Summary: update linux VM kernel to fix intermittent "nfs drive mounted ro" problem → update linux VM kernel to fix intermittent "drive mounted ro" problem

bhearsum@mozilla.com (:bhearsum)

Reporter

Comment 52

•

18 years ago

fx-linux-1.9-slave1 (the new one) was hit today.

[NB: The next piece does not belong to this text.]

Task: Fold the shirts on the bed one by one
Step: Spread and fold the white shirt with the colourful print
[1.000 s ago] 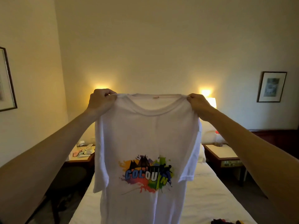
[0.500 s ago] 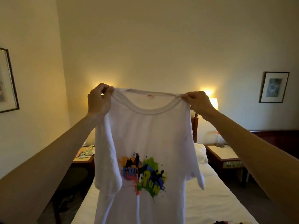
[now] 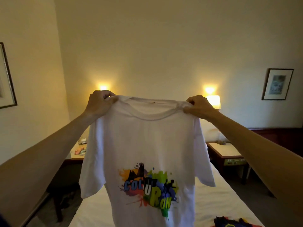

Upgraded the kernel and rebooted it.

bhearsum@mozilla.com (:bhearsum)

Reporter

Comment 53

•

18 years ago

sm-try1-linux-slave was hit too.

matthew zeier [:mrz]

Comment 54

•

18 years ago

fyi, these were all on netapp-c-fcal1.

John O'Duinn [:joduinn] (please use "needinfo?" flag)

Assignee

Comment 55

•

18 years ago

robcee hit the same r/o problem this morning with: qm-moz2-unittest01 qm-moz2-centos5-01 ...so he upgraded the kernel on both of these.

John O'Duinn [:joduinn] (please use "needinfo?" flag)

Assignee

Comment 56

•

18 years ago

(In reply to comment #50) > production-1.8-master had /data (/dev/sdd1) go r/o today. It has an updated > kernel per comment #42. Nick: yikes. Aravind, mrz, Justin: The production-1.8-master VM was already updated with the kernel that supposedly fixed these read-only problems. Now what? Should I continue rolling out this kernel update, or is there something else causing this problem? Is production-1.8-master also on netapp-c-fcall, and if so, could there be a problem with that netapp?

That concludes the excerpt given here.